What the task asks: Retype exactly what appears below from the line containing "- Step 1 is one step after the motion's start" down to the line containing "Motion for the", keeping both end lines. Do not include pictures.

Data:
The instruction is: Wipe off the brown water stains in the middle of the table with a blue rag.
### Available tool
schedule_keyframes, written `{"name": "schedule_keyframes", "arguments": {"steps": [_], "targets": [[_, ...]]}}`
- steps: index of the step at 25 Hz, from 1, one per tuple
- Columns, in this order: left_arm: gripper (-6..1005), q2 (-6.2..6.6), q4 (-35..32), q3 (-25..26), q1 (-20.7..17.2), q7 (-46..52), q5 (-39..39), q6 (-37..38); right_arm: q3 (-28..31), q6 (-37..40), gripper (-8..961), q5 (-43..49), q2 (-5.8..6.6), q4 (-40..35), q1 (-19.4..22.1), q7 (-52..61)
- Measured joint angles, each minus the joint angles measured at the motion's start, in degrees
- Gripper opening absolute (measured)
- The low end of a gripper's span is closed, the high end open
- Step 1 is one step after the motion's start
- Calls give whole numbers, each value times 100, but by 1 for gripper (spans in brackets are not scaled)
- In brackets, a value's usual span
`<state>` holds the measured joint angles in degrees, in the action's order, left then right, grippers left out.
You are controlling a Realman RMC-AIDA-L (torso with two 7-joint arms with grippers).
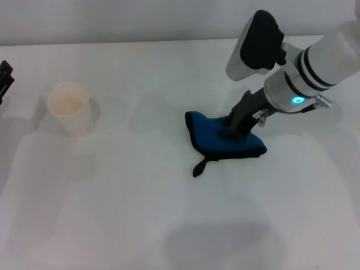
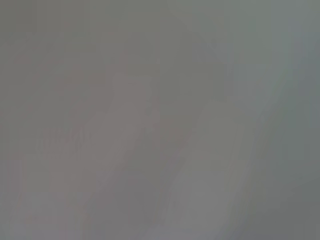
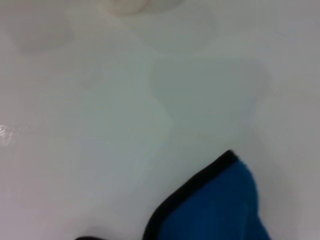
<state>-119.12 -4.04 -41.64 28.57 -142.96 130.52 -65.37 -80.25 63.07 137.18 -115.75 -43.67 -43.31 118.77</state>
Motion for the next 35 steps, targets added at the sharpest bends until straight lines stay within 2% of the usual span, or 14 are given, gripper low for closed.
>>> {"name": "schedule_keyframes", "arguments": {"steps": [1,7,9,10,14,18,20,23,25,29,35], "targets": [[862,0,2,-1,0,0,0,-2,3,-34,83,-29,3,-61,45,-11],[862,3,5,-2,0,2,0,-3,140,-369,254,-644,41,-613,509,-44],[861,3,3,-2,2,4,0,-4,482,-614,485,-1161,27,-736,741,-54],[861,4,2,0,6,4,1,-3,482,-614,527,-1161,27,-736,741,-54],[861,12,0,6,41,5,29,11,1017,-625,696,-2615,29,-696,1075,-620],[862,12,-13,8,63,6,77,38,1521,-511,820,-4698,28,-528,1555,-1670],[862,16,-19,12,65,6,120,46,1749,-472,874,-5834,35,-189,1724,-2307],[861,21,-20,16,65,6,237,49,2307,-413,874,-7419,47,772,1811,-3143],[861,21,-20,16,65,5,270,51,2815,-280,874,-8094,58,1464,1810,-3609],[861,21,-22,16,63,6,305,52,3664,-32,874,-8570,29,2172,1898,-5100],[861,20,-91,16,83,0,322,203,3851,-187,874,-9279,20,2911,1897,-7651]]}}
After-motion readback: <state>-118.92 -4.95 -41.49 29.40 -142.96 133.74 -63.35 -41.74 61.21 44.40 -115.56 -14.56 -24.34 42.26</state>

Written response:
- Step 1 is one step after the motion's start
- Calls give whole numbers, each value times 100, but by 1 for gripper (spans in brackets are not scaled)
- In brackets, a value's usual span
`<state>` holds the measured joint angles in degrees, in the action's order, left then right, grippers left out.
You are controlling a Realman RMC-AIDA-L (torso with two 7-joint arms with grippers).
<state>-119.12 -4.04 -41.64 28.57 -142.96 130.52 -65.37 -80.25 63.07 137.18 -115.75 -43.67 -43.31 118.77</state>
Motion for the next 35 steps, targets added at the sharpest bends until straight lines stay within 2% of the usual span, or 14 are given, gripper low for closed.

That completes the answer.